EXERCISE DESCRIPTION:
Write out the data exactly, every line included.

########################################

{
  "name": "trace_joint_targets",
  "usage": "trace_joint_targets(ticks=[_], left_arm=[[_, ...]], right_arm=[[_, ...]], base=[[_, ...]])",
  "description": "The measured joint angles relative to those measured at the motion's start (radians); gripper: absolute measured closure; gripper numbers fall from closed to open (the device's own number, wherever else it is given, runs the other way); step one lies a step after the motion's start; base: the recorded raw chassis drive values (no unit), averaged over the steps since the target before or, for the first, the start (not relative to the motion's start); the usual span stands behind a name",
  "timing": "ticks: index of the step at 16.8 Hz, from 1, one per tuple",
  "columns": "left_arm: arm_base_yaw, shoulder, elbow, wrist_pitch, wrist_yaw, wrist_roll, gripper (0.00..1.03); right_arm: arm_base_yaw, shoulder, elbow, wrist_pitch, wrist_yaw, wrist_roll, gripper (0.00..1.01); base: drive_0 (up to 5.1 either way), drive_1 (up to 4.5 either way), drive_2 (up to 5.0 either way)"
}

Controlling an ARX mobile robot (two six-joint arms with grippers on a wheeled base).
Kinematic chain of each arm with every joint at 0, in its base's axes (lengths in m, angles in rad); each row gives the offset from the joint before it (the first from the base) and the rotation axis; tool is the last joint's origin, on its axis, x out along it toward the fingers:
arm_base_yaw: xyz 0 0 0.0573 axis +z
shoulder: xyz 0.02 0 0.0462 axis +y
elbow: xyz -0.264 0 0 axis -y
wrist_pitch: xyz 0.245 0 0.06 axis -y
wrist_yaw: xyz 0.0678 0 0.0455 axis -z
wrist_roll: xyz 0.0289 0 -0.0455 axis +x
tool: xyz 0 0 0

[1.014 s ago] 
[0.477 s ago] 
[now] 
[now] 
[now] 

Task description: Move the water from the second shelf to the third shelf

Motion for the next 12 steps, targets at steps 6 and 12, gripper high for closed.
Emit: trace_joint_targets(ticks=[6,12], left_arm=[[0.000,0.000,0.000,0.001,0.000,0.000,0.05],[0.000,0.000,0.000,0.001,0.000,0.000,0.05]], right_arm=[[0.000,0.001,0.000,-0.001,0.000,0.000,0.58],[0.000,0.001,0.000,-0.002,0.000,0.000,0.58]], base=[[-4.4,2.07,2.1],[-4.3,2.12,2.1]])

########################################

ANSWER:
{
  "name": "trace_joint_targets",
  "usage": "trace_joint_targets(ticks=[_], left_arm=[[_, ...]], right_arm=[[_, ...]], base=[[_, ...]])",
  "description": "The measured joint angles relative to those measured at the motion's start (radians); gripper: absolute measured closure; gripper numbers fall from closed to open (the device's own number, wherever else it is given, runs the other way); step one lies a step after the motion's start; base: the recorded raw chassis drive values (no unit), averaged over the steps since the target before or, for the first, the start (not relative to the motion's start); the usual span stands behind a name",
  "timing": "ticks: index of the step at 16.8 Hz, from 1, one per tuple",
  "columns": "left_arm: arm_base_yaw, shoulder, elbow, wrist_pitch, wrist_yaw, wrist_roll, gripper (0.00..1.03); right_arm: arm_base_yaw, shoulder, elbow, wrist_pitch, wrist_yaw, wrist_roll, gripper (0.00..1.01); base: drive_0 (up to 5.1 either way), drive_1 (up to 4.5 either way), drive_2 (up to 5.0 either way)"
}

Controlling an ARX mobile robot (two six-joint arms with grippers on a wheeled base).
Kinematic chain of each arm with every joint at 0, in its base's axes (lengths in m, angles in rad); each row gives the offset from the joint before it (the first from the base) and the rotation axis; tool is the last joint's origin, on its axis, x out along it toward the fingers:
arm_base_yaw: xyz 0 0 0.0573 axis +z
shoulder: xyz 0.02 0 0.0462 axis +y
elbow: xyz -0.264 0 0 axis -y
wrist_pitch: xyz 0.245 0 0.06 axis -y
wrist_yaw: xyz 0.0678 0 0.0455 axis -z
wrist_roll: xyz 0.0289 0 -0.0455 axis +x
tool: xyz 0 0 0

[1.014 s ago] 
[0.477 s ago] 
[now] 
[now] 
[now] 

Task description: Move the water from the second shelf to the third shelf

Motion for the next 12 steps, targets at steps 6 and 12, gripper high for closed.
Emit: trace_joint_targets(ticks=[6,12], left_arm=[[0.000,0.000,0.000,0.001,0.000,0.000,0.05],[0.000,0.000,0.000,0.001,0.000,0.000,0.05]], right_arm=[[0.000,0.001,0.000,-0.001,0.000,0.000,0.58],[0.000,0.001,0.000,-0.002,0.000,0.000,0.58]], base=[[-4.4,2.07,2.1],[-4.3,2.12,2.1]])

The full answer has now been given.